Submitted by CoolWhip on
Hello fellow Manager( and Career) Tools devotees,
My name is Ben Whipple (hence the “CoolWhip” moniker) and I’m facing a bit of a dilemma. Over the last 8 years I’ve held positions of increasing responsibilities at different Wireless/Telecommunications companies, with my current title being “Retail Area Manager” where I oversee 6 retail locations in New Mexico, Western Colorado and Southern Utah. I work for a large company who is the phone provider in this area. I was just promoted to this position in August of last year after very solid success in a store manager role.
Of course the “current economic climate” (a turn of phrase I hesitate to use) brings with it some pretty challenging realties, including the companies decision to close 2 of my locations and eliminate the Area Manager position here in Albuquerque. I have known for the last month or so, and it currently looks as if my last day will be sometime in the first week of February. I will receive a severance package and am in a financial situation that doesn’t require me to immediately get another job. I have been offered 3 other positions within the company, each that would involve a step down in pay and management responsibility, and I’ve decided not to accept.
So now I come to the question. I never finished my Bachelor's degree. I started working and found something I was good at and figured life was better when you were making $40,000 a year rather than paying $12,000. Over the years I’ve signed up for classes here and there, always telling myself that I would complete that degree, but as I kept progressing up, the need for the degree became less and less apparent. I am now faced with the possibility of going back to school full time, finding some part time employment in the field (a sales rep at a store, etc) and focusing on my degree.

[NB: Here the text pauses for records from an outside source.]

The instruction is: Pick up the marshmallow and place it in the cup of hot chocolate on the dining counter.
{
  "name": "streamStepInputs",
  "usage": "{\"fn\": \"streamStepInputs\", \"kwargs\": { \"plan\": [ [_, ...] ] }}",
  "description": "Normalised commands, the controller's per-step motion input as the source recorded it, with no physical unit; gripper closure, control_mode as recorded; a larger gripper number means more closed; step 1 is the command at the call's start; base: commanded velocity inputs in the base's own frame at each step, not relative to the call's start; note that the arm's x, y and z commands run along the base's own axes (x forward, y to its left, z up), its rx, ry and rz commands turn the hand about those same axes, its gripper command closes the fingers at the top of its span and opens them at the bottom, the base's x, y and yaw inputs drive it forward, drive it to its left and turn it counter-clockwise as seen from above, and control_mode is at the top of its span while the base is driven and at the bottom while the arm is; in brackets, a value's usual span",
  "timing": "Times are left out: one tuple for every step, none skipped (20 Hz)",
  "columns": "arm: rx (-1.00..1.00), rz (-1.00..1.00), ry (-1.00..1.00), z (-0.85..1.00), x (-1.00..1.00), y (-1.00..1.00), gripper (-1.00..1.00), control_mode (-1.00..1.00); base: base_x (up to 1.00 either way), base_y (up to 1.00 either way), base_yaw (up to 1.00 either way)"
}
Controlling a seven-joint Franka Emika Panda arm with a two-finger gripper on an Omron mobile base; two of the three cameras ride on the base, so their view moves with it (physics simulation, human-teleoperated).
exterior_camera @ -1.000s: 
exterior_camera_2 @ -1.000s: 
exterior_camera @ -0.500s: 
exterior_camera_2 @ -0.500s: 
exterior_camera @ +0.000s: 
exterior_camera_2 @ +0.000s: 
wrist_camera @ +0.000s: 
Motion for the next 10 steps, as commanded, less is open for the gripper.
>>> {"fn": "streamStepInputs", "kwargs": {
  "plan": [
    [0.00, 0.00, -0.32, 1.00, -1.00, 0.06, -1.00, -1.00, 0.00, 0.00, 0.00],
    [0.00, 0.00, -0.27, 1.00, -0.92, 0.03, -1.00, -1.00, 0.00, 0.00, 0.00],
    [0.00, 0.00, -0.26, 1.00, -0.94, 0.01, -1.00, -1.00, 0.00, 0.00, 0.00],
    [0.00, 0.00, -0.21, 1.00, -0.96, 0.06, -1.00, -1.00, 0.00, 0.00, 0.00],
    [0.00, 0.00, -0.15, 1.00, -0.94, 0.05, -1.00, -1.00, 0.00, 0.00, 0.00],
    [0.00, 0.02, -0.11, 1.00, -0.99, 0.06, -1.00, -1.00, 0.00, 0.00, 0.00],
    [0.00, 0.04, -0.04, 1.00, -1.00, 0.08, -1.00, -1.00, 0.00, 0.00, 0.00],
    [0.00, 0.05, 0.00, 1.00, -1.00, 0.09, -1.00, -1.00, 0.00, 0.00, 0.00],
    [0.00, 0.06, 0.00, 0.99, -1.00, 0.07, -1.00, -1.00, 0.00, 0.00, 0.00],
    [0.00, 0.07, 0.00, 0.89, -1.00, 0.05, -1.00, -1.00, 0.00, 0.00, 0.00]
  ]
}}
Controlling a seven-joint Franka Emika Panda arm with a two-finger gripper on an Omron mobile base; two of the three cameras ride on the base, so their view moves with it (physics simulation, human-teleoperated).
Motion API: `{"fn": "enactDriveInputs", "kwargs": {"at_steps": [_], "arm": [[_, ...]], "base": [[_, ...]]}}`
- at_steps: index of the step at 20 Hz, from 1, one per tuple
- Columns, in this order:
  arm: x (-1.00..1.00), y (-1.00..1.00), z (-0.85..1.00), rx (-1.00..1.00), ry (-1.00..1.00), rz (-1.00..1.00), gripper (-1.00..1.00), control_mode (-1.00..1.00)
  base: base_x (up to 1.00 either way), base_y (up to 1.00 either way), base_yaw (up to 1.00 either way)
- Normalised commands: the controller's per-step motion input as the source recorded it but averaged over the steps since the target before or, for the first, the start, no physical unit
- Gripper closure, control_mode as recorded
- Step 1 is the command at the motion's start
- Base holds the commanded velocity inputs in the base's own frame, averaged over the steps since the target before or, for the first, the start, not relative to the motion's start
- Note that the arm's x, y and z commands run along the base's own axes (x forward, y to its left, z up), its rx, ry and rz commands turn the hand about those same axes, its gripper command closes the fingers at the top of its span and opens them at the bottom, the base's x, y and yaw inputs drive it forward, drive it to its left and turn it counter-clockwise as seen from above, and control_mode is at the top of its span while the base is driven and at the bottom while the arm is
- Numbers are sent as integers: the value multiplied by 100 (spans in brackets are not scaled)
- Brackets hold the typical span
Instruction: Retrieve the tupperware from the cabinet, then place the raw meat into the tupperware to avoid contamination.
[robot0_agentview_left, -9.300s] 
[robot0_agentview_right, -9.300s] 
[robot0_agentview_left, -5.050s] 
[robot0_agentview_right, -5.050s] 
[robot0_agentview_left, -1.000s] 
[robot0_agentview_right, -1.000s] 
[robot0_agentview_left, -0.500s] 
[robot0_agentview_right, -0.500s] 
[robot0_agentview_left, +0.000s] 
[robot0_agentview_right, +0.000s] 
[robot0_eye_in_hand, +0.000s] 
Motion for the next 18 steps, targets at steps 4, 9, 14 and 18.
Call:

I’m looking for opinions on how this works as a career move. My resume would show increasing responsibilities, culminating in a “managing managers” role that brought in half a million a month in revenue. And then a drop to a sales rep while I finish my degree. In your opinions, is the degree worth it? I realize I’ve given little to judge my career on, but do you feel like I have the foundation for further career growth with out a 4 year degree?
I’ll complete my degree at a state school (most likely Boise State) and then start looking to complete a MBA. The kicker is that I’m 32 years old, and it will take at least 2 more years to complete my bachelors. My fiancée keeps telling me that 32 isn’t to old to go back, but I guess I’m looking for some people with a business background to chime in. Any advice is certainly appreciated!
What's your goal?
Tough situation, and it sounds like you've done a lot of the right things to be prepared. Kudos.
"What do you want to do?"
That question goes to the heart of your conundrum. Do you need the degree? Why? What will you do with it (ie, what do you want to do?) Same for the MBA. Does what you want to do require that you get your BA/BS or and MBA?
Know why you're doing this.
Then you'll be fine. In a couple years, you'll explain: "I took a step back to get my Bachelor's in Finance, so that I could move from a sales role to general management role." Or whatever it is you chose, and the reason. Recruiters know that most folks follow a non-linear career path! What they look for is someone who was thoughtful, and has learned and grown along the way.
Listen to John...
Excellent points John.
The only comment I would add is that IF a degree is what you want (or feel you need) to achieve your career goals, then 32 is a heck of a lot better than 52...You can't ever get any younger - only smarter :)
Adult students are the best students
speaking as a former faculty member, IF you decide to do this, you will almost certainly succeed! Adult students are more focused and have better time management skills than 19 year olds. :)
They are my favorite students.
I agree with
I agree with Bug_Girl.
Having worked at a College, the adult students in general put more effort into and I'm sure got more out of their education than the average 18-year-old. Bringing your life's experience as a foundation/framework will make not only the material, but the process of education, that much more meaningful to you. And, having observed that first hand I genereally place a greater significance on the accomplishment of a Bachelor's Degree later on life - achieved while working and supporting oneself.
Get your degree.
Your fiancée is very smart. :-) You have the interest, finances, encouragement and support to return to school. What an opportunity!
Thank you all very much
Thank you all very much for your replies. You have confirmed the advice I've received from personal friends and mentors. To be honest I can't say the degree would be a "requirement" for future career moves, but I do know it is a sort of rite of passage to the corporate world, even with a solid career history. I can't view opening more doors as a detriment :).